2022年
第27回入賞作品
10代の約束賞
また会おうね 秋山 武幸(15歳 中学生)
僕の通っていた小学校には海外の学校と交換プログラムがあった。幾つも選択肢があり、イギリスのドラゴンスクールだったり、ハワイのプナホウスクールであったり。どれもが魅力的だった。僕は五年生の夏、プナホウスクールとの交換プログラムに参加した。相手はCayden君だった。
先ずは僕がホームステイしにハワイへ向かった。空港で教師の一人がテロリストと勘違いされて、遅れてホストファミリーの元に辿り着いた。彼らと写真を撮り、お菓子のネックレスを貰い、車に乗せてもらった。
「HOW ARE YOU?」
であっただろうか。運転している父さんから聞かれた。
「アイム ファイン」
酷く緊張していたのを覚えている。その後も親切に色々質問を投げかけてくれた。父さんが京都大学に留学していたそうで、所々日本語で教えてくれた。然し、
「Yes」
「No」
「Thank you」
これくらいしか意思を伝えられなかった。
それでも何とかゲームや水族館、イースター、博物館、登山、海など楽しんだ。
その冬、Cayden君が日本にやってきた。神社やスカイツリーに行ったり、サッカーをしたり。その当時は凄く楽しんでいたのを覚えている。
六年生の夏、僕と友達の家族でハワイに再び行った。一日だけCayden君と再会できる日があった。公園で遊び、夕食を一緒にとった。何だか、その頃からもどかしさを感じ始めた。楽しいには楽しいのだが、行動自体が楽しいのではないか。酷い言い方をするとCayden君でなくてもいいのではないか。勿論、そんな筈はない。ただ、Cayden君と友達になれていない。そんな気がし始めたのだ。
どのくらい経っただろうか。
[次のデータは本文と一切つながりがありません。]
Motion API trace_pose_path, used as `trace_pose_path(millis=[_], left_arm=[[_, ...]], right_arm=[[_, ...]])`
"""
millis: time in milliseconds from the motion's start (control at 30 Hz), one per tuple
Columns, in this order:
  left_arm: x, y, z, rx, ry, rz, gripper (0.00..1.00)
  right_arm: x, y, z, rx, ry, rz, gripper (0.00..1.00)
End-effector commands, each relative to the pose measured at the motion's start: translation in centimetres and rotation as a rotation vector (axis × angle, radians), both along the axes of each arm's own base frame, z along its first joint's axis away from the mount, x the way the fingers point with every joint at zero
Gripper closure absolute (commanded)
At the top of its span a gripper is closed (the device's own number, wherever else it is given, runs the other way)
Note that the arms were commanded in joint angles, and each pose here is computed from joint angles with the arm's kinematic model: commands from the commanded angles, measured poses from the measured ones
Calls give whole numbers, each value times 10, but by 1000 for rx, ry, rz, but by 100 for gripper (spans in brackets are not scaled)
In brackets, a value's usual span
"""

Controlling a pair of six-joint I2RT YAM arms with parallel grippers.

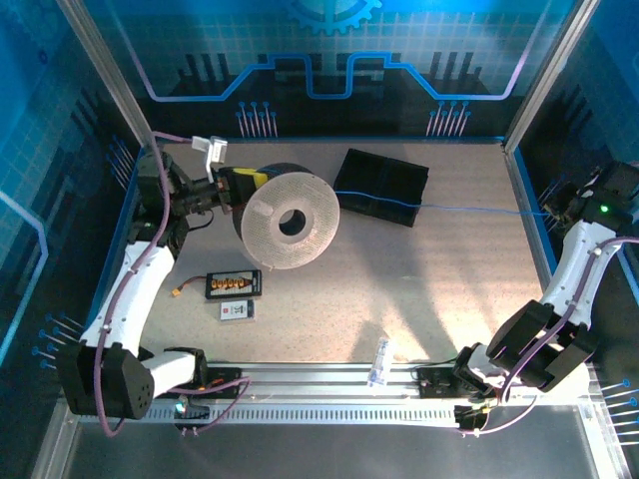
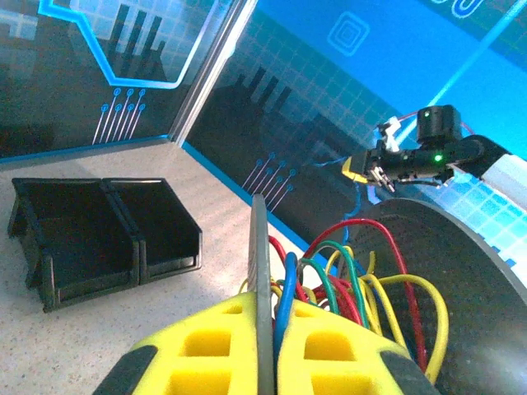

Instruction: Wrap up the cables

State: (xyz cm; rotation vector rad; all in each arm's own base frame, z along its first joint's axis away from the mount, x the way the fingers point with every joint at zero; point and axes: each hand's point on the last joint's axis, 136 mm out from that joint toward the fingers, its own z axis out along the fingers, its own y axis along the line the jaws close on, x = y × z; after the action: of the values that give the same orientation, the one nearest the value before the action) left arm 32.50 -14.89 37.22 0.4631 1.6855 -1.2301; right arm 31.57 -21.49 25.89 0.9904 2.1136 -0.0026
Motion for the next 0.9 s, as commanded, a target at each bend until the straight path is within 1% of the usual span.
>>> trace_pose_path(millis=[0, 267, 533, 700, 767, 833, 867], left_arm=[[-6, 23, 43, -58, -119, 36, 100], [5, 45, 47, -100, -113, 112, 100], [28, 71, 46, -173, -37, 271, 100], [41, 87, 51, -321, 39, 375, 100], [47, 101, 49, -392, 89, 469, 100], [55, 124, 38, -467, 177, 614, 100], [56, 131, 38, -503, 190, 657, 100]], right_arm=[[-13, -46, 3, -104, 11, -142, 100], [-10, -44, 0, -87, 0, -131, 100], [-4, -36, -3, -59, -20, -105, 100], [6, -17, -20, -21, -14, -62, 100], [8, -7, -34, -10, -5, -44, 100], [8, 1, -45, -10, 8, -32, 100], [8, 6, -51, -8, 12, -22, 100]])
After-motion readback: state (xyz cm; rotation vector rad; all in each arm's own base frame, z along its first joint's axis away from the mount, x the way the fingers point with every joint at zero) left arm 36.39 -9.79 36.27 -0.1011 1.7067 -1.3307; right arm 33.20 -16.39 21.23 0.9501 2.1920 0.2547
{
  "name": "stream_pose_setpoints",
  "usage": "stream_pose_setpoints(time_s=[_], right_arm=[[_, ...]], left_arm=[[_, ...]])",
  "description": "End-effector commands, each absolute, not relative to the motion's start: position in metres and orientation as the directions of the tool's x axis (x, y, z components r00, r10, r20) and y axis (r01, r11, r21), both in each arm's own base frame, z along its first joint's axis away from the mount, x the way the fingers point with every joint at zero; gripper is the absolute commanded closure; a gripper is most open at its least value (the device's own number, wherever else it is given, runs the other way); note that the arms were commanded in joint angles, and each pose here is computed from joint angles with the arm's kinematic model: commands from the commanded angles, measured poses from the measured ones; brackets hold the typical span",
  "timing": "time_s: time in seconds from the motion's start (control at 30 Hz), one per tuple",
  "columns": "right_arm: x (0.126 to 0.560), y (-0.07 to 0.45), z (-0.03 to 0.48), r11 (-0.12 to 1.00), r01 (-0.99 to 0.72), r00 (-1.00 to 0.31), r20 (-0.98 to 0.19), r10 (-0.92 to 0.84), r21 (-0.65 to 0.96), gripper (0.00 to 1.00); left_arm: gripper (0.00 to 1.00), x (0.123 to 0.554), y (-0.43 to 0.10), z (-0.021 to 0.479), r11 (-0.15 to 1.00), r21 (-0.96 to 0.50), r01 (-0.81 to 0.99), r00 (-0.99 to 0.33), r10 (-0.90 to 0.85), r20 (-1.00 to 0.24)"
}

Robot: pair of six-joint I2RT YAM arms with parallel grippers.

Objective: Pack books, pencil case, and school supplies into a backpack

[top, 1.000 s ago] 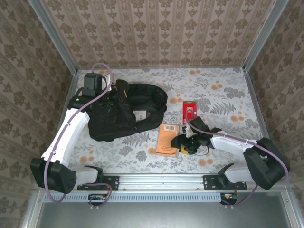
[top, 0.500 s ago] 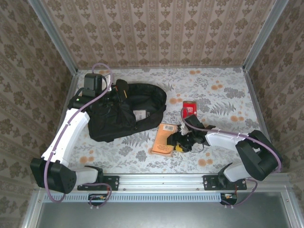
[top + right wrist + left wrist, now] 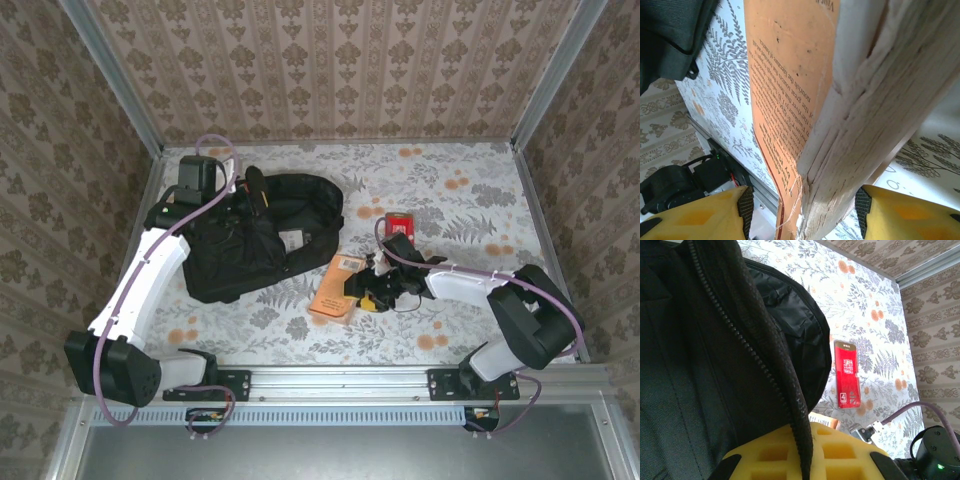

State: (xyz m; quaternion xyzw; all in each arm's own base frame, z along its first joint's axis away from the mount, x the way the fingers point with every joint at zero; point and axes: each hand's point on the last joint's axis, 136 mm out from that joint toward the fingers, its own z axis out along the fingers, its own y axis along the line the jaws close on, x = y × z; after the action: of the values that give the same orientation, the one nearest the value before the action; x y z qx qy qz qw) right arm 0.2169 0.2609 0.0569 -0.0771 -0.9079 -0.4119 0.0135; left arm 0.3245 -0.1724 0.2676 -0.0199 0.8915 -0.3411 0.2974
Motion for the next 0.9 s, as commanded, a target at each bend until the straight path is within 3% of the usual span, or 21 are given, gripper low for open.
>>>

ハワイからCayden君との写真がアルバムで送られてきた。九割方の写真がこちらを向いている。残りもよく見ると、全て黙っている。笑っている写真もちらほら見かける。ここでこう思ってみる。もし僕が彼と話せるほどの英語力があれば。事務的な、「はい」「いいえ」「ありがとう」だけでなく、もっと笑いあえただろうに。一生の友達になれただろうに。五年生だったのでそれが当たり前ではある。だが、どう自分を宥めても今になって後悔の念が沸々と湧き上がってくる。
アルバムの最後にはこう書いてある。
「We look forward to seeing each other very soon」
これを約束として受け取ろう。そうすれば希望を見出せる。まだチャンスはあるかもしれない。彼ともう一回会って話し合えるチャンスが。いや、Cayden君はもう僕を忘れているのでは、僕に会おうと言われても困るだけなのではないか、そんな心配が頭を過る。でもどうしても、あんな純粋で、見てる僕が笑ってしまいそうな笑顔を映った写真を見ると、もう一度やり直したいと思ってしまう。
僕は漸く身に染みて理解したような気がする、言語の重要性が。英語に限らずフランス語、韓国語も僕は勉強している。結局、互いの関係を結び付ける道具は言葉なんだ。
コロナの制限が漸進的に緩和され、長期休暇でまたハワイに行く機会があるかもしれない。その時は先ず、Cayden君と会って僕の思い込みである約束を果たしたい。最近はどうしているのか聞きたい。交換プログラムの思い出話しをしたい。笑顔に肩組みを加えた写真を撮りたい。そして何よりも、また約束をしたい。
「See you again soon」と。